Papua No. 1 News Portal | Jubi
MENJADI mahasiswa perantau di kota lain tentu memiliki suka-duka. Begitulah yang dialami mahasiswa Papua, terlebih yang tinggal di asrama. Di daerah baru mereka jauh dari orang tua dan keluarga terdekat.
Untuk bertahan hidup dan beradaptasi dengan lingkungan sekitar, mereka dituntut kreatif dan mandiri. Tak hanya berjuang agar sukses di bangku kuliah, tapi juga menyambung hidup sehari-hari bagi mereka yang kekurangan biaya.
Salah satu usaha yang dilakukan mahasiswa dengan kondisi seperti ini adalah membuka kios berjualan makanan ringan dan minuman kecil-kecilan di asrama dan kampus.
Umumnya mereka membuka kios dari nol dengan modal seadanya. Namun dengan tekad yang kuat dan tekun mereka terus mengelola usaha mereka di sela waktu kuliah. Tidak selalu dilakukan satu orang, tetapi usaha terkadang juga dilakukan bersama.
Salah satu usaha kios yang dilakukan bersama adalah di Asrama Mahasiswa Yalimo di kota studi Manokwari.
Penghuni asrama bersama-sama membuka kios berjualan kebutuhan sehari-hari penghuni asrama. Mereka bersama-sama urunan memodali usaha tersebut.
Ewan Wantik, ketua kordinator wilayah yang membuka usaha kios tersebut, mengatakan usahanya berjalan baik dan kios tersebut dijadikan sebagai aset mahasiswa Yalimo di Manokwari.
“Kios tersebut berjalan sejak 2014, sering macet dan ditutup kurang lebih tiga tahun, namun tidak mengurangi semangat dan tekad kami, tahun ini sudah dibuka kembali dengan nama Kios Imyal,” kata Wantik.
Ia mengatakan dengan kehadiran usaha kios di asrama tersebut diharapkan dapat membantu kebutuhan makan-minum mahasiswa yang tinggal di sana.
“Ini juga akan membiasakan penghuni untuk tidak membeli barang di luar dari lingkungan asrama, karena mereka yang membeli di sini dari uang pribadi mereka akan masuk ke kas asrama, karena usaha kios ini milik asrama sehingga di kemudian hari uang tersebut digunakan untuk kebutuhan asrama,” katanya.
Ketua asrama, Victor Pawika, mengaktifkan kembali usaha kios dengan memberikan modal Rp 500 ribu.

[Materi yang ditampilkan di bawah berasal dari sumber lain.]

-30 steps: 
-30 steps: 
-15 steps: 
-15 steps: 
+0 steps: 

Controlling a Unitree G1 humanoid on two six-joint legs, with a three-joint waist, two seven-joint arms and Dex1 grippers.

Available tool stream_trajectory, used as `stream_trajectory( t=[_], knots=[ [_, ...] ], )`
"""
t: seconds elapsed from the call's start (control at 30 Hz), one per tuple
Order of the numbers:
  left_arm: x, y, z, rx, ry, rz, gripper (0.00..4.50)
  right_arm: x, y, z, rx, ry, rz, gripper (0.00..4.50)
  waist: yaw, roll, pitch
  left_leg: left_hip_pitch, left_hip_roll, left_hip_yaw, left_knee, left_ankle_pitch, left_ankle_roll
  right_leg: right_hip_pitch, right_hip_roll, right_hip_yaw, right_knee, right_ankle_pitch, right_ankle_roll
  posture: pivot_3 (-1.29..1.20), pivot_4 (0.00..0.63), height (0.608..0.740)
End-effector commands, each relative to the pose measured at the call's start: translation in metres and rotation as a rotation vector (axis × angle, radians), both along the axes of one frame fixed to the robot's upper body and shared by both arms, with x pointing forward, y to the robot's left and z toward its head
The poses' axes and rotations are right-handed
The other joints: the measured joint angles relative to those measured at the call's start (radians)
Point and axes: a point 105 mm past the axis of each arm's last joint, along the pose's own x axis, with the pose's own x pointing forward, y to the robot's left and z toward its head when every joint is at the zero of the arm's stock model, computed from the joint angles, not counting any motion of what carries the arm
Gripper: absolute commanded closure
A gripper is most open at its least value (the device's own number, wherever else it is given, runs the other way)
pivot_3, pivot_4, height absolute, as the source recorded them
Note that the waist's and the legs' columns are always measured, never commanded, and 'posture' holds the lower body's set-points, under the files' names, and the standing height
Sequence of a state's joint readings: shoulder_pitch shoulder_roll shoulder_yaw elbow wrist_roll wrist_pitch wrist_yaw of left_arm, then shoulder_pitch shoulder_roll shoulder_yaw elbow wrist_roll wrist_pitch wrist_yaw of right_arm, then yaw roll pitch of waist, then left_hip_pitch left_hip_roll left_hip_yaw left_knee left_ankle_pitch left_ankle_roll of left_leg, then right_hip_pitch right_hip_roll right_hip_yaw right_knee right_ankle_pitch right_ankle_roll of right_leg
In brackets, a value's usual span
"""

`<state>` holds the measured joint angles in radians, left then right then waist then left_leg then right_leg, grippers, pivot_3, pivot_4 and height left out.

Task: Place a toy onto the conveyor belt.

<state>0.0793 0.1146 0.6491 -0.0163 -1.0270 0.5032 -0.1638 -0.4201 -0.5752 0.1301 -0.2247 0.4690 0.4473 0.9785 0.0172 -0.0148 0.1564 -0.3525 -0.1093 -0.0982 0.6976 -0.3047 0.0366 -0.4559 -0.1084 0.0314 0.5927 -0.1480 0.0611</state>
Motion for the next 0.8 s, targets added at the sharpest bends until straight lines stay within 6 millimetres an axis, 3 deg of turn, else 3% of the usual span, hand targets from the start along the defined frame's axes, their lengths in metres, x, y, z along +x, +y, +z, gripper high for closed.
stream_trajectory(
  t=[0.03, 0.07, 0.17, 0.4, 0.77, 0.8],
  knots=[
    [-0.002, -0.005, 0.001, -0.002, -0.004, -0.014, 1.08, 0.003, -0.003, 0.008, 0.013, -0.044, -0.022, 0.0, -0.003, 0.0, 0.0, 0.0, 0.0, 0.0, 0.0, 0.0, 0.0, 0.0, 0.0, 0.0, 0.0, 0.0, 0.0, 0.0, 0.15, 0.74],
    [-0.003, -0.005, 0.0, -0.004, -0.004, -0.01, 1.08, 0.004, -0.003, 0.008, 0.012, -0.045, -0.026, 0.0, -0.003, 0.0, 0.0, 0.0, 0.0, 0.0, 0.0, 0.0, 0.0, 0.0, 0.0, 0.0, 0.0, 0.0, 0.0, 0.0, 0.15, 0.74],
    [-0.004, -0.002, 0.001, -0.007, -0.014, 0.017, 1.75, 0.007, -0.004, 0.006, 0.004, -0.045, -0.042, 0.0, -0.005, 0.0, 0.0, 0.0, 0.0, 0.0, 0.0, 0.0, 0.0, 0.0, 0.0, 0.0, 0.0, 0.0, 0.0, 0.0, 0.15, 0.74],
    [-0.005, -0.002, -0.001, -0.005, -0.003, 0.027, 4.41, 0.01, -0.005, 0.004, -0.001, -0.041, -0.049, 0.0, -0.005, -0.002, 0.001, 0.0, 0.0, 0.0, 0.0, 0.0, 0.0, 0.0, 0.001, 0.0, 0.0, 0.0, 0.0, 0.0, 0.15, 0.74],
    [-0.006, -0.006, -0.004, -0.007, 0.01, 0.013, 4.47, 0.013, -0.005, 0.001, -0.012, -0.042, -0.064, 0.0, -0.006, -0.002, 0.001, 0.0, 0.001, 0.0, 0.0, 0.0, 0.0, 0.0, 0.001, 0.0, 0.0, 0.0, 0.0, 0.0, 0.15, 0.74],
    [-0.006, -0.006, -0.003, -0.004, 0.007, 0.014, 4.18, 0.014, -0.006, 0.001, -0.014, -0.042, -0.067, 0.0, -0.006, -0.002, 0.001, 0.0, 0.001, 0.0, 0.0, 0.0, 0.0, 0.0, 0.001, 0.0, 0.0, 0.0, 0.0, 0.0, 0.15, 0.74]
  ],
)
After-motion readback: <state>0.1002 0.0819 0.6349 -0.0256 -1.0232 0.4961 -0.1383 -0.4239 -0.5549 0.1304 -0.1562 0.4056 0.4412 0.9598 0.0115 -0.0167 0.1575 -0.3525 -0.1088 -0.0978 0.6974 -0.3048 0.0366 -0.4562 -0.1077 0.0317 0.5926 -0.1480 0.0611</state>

Ia berharap usaha kios tersebut bisa dijadikan aset asrama.
“Kios Imyal dikelola Toni Walilo, mahasiswa aktif semester empat, saya harap selain kuliah para mahasiswa ini juga belajar untuk mandiri dan membuka usaha seperti ini kelak,” ujarnya.
Kehadiran kios tersebut, katanya, akan sangat membantu keseharian makan dan minum penghuni asrama. Bahkan juga menyediakan keperluan lainnya seperti kedukaan dan kegiatan sosial lain di lingkungan asrama.
Ia berharap ke depan usaha kios tersebut menjadi tempat belajar mengelola usaha bagi mahasiswa di asrama agar bisa lebih membesarkan usaha.
Sementara di Kota Jayapura, seorang mahasiswi Poltekes di Padang Bulan yang aktif kuliah di kota studi Jayapura juga membuka usaha kios makanan dan minuman di depan asrama Rusunama Uncen.
Dia adalah Ice Alua, mahasiswi Poltekes asal Wamena. Bersama saudaranya mereka membuka usaha kios sejak 2014 dengan modal seadanya dari hasil jualan pinang.
“Kami tidak punya modal, awalnya uang dari hasil jualan pinang yang terus kami putar dan dari situ kami lengkapi barang-barang di kios satu-persatu,” katanya.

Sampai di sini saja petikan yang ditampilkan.